§ Data provided
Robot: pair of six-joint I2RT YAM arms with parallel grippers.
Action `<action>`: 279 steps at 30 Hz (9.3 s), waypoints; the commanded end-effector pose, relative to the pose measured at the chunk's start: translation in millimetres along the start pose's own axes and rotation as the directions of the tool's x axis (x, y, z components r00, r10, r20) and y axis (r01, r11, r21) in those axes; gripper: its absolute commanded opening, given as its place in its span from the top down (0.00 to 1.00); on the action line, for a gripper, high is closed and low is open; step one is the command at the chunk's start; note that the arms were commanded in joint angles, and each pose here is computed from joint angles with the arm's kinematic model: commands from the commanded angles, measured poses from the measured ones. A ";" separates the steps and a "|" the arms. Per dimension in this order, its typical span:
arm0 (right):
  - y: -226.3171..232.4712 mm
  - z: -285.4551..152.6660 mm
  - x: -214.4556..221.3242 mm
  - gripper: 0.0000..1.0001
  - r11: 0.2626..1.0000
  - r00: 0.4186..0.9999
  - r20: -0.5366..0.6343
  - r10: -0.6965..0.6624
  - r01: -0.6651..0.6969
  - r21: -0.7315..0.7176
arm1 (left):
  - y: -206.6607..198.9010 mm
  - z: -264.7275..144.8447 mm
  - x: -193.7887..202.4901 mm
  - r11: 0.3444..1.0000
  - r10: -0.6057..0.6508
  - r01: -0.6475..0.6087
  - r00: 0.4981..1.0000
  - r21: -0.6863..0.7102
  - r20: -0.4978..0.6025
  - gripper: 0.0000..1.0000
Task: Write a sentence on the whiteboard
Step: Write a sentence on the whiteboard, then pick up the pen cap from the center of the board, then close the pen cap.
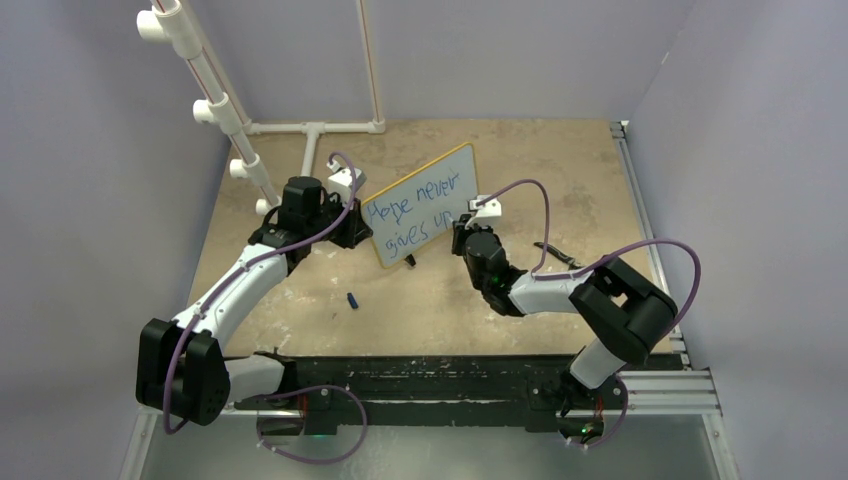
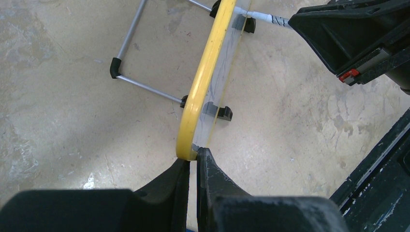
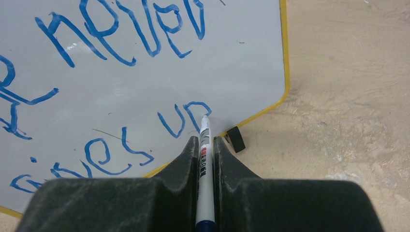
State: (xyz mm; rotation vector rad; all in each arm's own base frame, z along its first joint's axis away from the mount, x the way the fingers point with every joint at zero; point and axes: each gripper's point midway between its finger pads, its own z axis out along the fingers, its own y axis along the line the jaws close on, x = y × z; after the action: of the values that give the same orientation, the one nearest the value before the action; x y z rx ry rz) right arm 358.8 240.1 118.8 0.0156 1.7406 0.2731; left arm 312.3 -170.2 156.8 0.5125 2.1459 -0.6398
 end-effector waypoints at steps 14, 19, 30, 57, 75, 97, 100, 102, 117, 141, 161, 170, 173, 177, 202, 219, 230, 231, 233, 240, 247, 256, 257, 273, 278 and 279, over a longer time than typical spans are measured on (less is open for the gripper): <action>19.0 -2.8 -23.4 1.00 0.996 0.998 0.041 0.037 -0.034 -0.088 | -0.7 -3.3 -7.4 1.000 0.026 -0.026 0.999 -0.007 0.022 1.00; 18.8 -3.7 -23.9 1.00 0.996 0.999 0.040 0.035 -0.031 -0.086 | -1.0 -3.4 -7.3 1.000 0.026 -0.026 0.999 -0.005 0.022 1.00; -13.8 -2.1 -8.8 1.00 0.997 0.998 0.004 0.059 -0.059 0.042 | 1.1 -4.6 -7.7 0.999 0.025 -0.024 0.999 -0.020 0.025 1.00; -19.4 11.6 -8.2 1.00 0.992 0.992 0.011 0.127 -0.127 0.004 | 2.4 -3.8 -5.9 0.999 0.025 -0.025 1.000 -0.025 0.018 1.00; -41.7 -11.8 -19.1 1.00 0.983 0.988 -0.030 0.154 -0.150 0.109 | 4.5 -5.8 -4.3 0.999 0.015 -0.014 1.000 -0.043 0.011 0.97; 65.6 -150.9 -76.9 1.00 0.688 0.981 -0.140 0.136 -0.195 -0.699 | -15.3 -70.1 27.7 0.908 -0.379 0.403 0.906 -0.112 0.187 0.53; 81.7 -179.1 -74.0 1.00 0.546 0.965 -0.201 0.169 -0.261 -0.796 | -8.2 -64.1 58.7 0.830 -0.510 0.538 0.839 -0.146 0.191 0.56; 89.1 -196.4 -74.7 1.00 0.453 0.955 -0.229 0.187 -0.291 -0.843 | -0.4 -60.3 80.7 0.780 -0.566 0.596 0.802 -0.191 0.191 0.57; 87.8 -218.7 -55.9 1.00 0.393 0.953 -0.283 0.110 -0.304 -0.868 | 25.7 -32.3 150.9 0.646 -0.681 0.690 0.714 -0.327 0.162 0.63; 79.3 -212.3 -48.9 1.00 0.447 0.954 -0.272 0.124 -0.299 -0.843 | 9.0 -5.6 163.3 0.715 -0.631 0.607 0.774 -0.348 0.054 0.65; 77.0 -207.8 -43.6 1.00 0.469 0.952 -0.281 0.124 -0.306 -0.828 | 5.1 -0.1 182.2 0.827 -0.374 0.244 0.911 -0.507 -0.172 0.68; 76.3 -205.7 -42.1 1.00 0.478 0.951 -0.283 0.126 -0.308 -0.823 | 5.2 -3.3 193.6 0.807 -0.325 0.142 0.917 -0.573 -0.230 0.77; 75.7 -203.8 -40.7 1.00 0.488 0.950 -0.286 0.122 -0.308 -0.817 | 4.9 -2.4 200.3 0.808 -0.319 0.117 0.911 -0.578 -0.260 0.79; 73.1 -196.5 -41.0 1.00 0.532 0.949 -0.294 0.112 -0.307 -0.789 | -0.7 3.5 207.9 0.828 -0.303 0.084 0.899 -0.555 -0.315 1.00; 61.3 -185.4 -75.8 1.00 0.702 0.935 -0.350 -0.055 -0.213 -0.679 | -164.2 -28.9 51.9 0.912 0.292 -0.274 0.956 0.306 -0.013 1.00; 66.4 -226.5 -90.9 1.00 0.613 0.915 -0.395 -0.078 -0.268 -0.743 | -186.6 -57.0 60.2 0.807 0.357 -0.365 0.928 0.464 0.109 1.00; 69.6 -227.9 -87.6 1.00 0.595 0.909 -0.407 -0.084 -0.282 -0.753 | -197.3 -67.2 58.2 0.771 0.350 -0.374 0.925 0.516 0.148 1.00; 69.9 -228.0 -89.3 1.00 0.594 0.912 -0.403 -0.081 -0.280 -0.754 | -197.7 -67.8 58.0 0.769 0.350 -0.375 0.925 0.517 0.151 1.00; 70.0 -228.5 -90.7 1.00 0.592 0.914 -0.398 -0.076 -0.280 -0.756 | -198.9 -68.5 58.7 0.764 0.350 -0.375 0.925 0.524 0.151 1.00; 74.6 -231.1 -91.2 1.00 0.564 0.911 -0.403 -0.082 -0.291 -0.773 | -200.5 -69.6 58.9 0.758 0.350 -0.374 0.925 0.534 0.151 1.00; 78.4 -233.4 -96.4 1.00 0.543 0.915 -0.396 -0.070 -0.298 -0.785 | -202.6 -70.0 60.7 0.750 0.349 -0.369 0.926 0.548 0.147 1.00; 75.7 -227.4 -92.5 1.00 0.571 0.913 -0.402 -0.071 -0.293 -0.767 | -202.9 -72.2 58.6 0.749 0.349 -0.376 0.924 0.546 0.158 1.00; 75.4 -227.2 -92.8 1.00 0.573 0.914 -0.400 -0.070 -0.292 -0.766 | -203.1 -72.5 58.3 0.748 0.349 -0.377 0.923 0.546 0.160 1.00; 79.2 -227.9 -97.5 1.00 0.553 0.920 -0.385 -0.070 -0.286 -0.783 | -203.5 -74.8 56.8 0.746 0.349 -0.383 0.921 0.545 0.171 1.00; 79.6 -227.8 -97.0 1.00 0.550 0.920 -0.386 -0.070 -0.287 -0.784 | -204.1 -75.5 57.1 0.743 0.348 -0.383 0.921 0.549 0.172 1.00; 80.0 -227.9 -96.7 1.00 0.548 0.920 -0.386 -0.071 -0.288 -0.786 | -204.4 -75.7 57.1 0.742 0.348 -0.383 0.921 0.550 0.172 1.00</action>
State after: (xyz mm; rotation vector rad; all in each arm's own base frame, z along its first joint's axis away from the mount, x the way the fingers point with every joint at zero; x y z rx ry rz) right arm 142.6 258.3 245.0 -0.6658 1.8979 1.2490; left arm 123.9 -273.6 194.0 1.1718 1.7755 -1.0395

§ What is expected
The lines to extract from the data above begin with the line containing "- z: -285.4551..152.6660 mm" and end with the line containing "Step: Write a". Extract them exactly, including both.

§ Answer to this problem
  - z: -285.4551..152.6660 mm
  - x: -214.4556..221.3242 mm
  - gripper: 0.0000..1.0001
  - r11: 0.2626..1.0000
  - r00: 0.4186..0.9999
  - r20: -0.5366..0.6343
  - r10: -0.6965..0.6624
  - r01: -0.6651..0.6969
  - r21: -0.7315..0.7176
arm1 (left):
  - y: -206.6607..198.9010 mm
  - z: -264.7275..144.8447 mm
  - x: -193.7887..202.4901 mm
  - r11: 0.3444..1.0000
  - r10: -0.6057..0.6508
  - r01: -0.6475..0.6087
  - r00: 0.4981..1.0000
  - r21: -0.6863..0.7102
  - r20: -0.4978..0.6025
  - gripper: 0.0000..1.0000
Task: Write a sentence on the whiteboard
Step: Write a sentence on the whiteboard, then pick up the pen cap from the center of the board, then close the pen cap.

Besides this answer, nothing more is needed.